The traditional toughening agent selects the polyalcohol, the toughening is mainly enhanced by a carbon chain, and only one long carbon chain is provided, so that the crosslinking density of a system is reduced, and the glass transition temperature is greatly reduced. The butanol etherified phenolic aldehyde is phenolic resin obtained by reacting phenol, formaldehyde and butanol, namely benzene rings provide heat resistance, and carbon chains of the butanol provide toughness, so that the glass transition temperature of the product cannot be greatly reduced while the toughness is improved.
The modified epoxy composition of the present application is composed of a resin component and a curing agent component.
The curing agent component comprises:
40-60 parts by weight of butanol etherified phenolic resin modified anhydride
40-60 parts of filler
0.002-0.005 weight portion of accelerant.
The two components are respectively preheated in a drying room at 60 ℃ for 12 hours, then added into a final mixing tank according to the proportion of 1; curing is carried out according to a curing curve of 5h at 80 ℃, 2h at 100 ℃ and 12-18h at 130 ℃.
The butanol etherified phenolic resin modified anhydride is prepared by butanol etherified phenolic resin with the weight average molecular weight of 240-500, which is prepared by reacting phenol, formaldehyde and butanol, and if the molecular weight is too small, the resin cross-linking density is low, the strength of the castable is poor, and the viscosity of the composition with the too high molecular weight influences permeation, so that bubbles appear in the product, the strength is influenced, and the partial discharge of a transformer is also influenced.
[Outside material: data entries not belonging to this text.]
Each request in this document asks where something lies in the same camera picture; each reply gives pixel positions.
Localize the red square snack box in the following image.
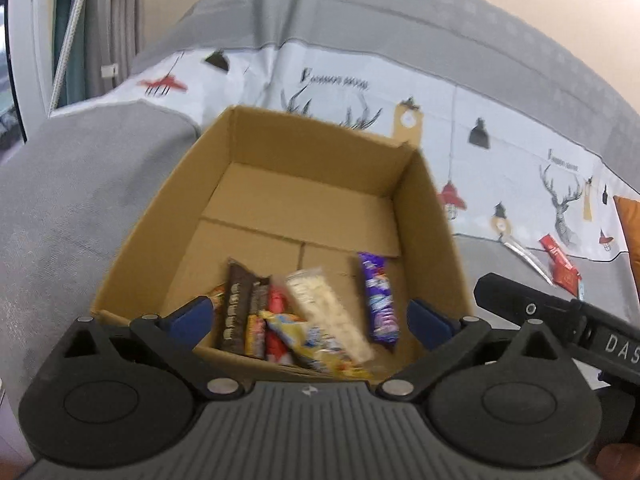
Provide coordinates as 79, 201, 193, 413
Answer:
552, 263, 584, 299

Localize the dark brown chocolate bar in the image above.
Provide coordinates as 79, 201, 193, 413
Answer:
217, 259, 262, 356

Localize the grey printed sofa cover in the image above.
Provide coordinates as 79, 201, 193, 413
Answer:
1, 0, 639, 401

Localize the red snack packet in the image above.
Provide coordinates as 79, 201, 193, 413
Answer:
539, 234, 577, 273

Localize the silver foil snack stick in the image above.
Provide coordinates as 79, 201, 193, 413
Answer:
500, 235, 554, 286

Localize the yellow cartoon snack packet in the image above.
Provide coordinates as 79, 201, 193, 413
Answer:
259, 310, 373, 380

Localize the brown cardboard box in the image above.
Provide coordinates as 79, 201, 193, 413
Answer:
92, 107, 474, 330

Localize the purple candy packet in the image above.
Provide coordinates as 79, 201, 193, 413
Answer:
358, 252, 400, 349

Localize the person's hand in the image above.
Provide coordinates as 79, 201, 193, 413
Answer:
594, 443, 640, 480

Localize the small red candy stick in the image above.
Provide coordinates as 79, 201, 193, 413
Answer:
266, 286, 294, 366

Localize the grey green curtain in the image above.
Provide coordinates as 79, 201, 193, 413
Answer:
53, 0, 143, 101

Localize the gold candy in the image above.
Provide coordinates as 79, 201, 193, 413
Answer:
207, 283, 226, 320

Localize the white rice cracker packet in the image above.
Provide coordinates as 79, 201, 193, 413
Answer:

In order to achieve better curing of the epoxy with the anhydride, the prior art typically adds an accelerator in an amount of 2% to 4% of the curing agent component. Or in order to shorten the curing time, the modified acid anhydride epoxy resin composition also comprises a latent accelerator, and the latent accelerator is 1 to 5.5 parts by weight. The modified anhydride curing agent can cure epoxy by anhydride, can also cure epoxy by free phenolic aldehyde, and gives better performance to a cured product by double cross-linking curing, so that the addition amount of the accelerator is greatly reduced, and only 2-5 per mill of the curing agent component needs to be added; meanwhile, the temperature of the early-stage material mixing is increased, the problem of slow reaction in the initial stage can be solved, the higher the temperature is, the lower the viscosity of the product system is, the better the operability is, and the permeability of the product can also be improved.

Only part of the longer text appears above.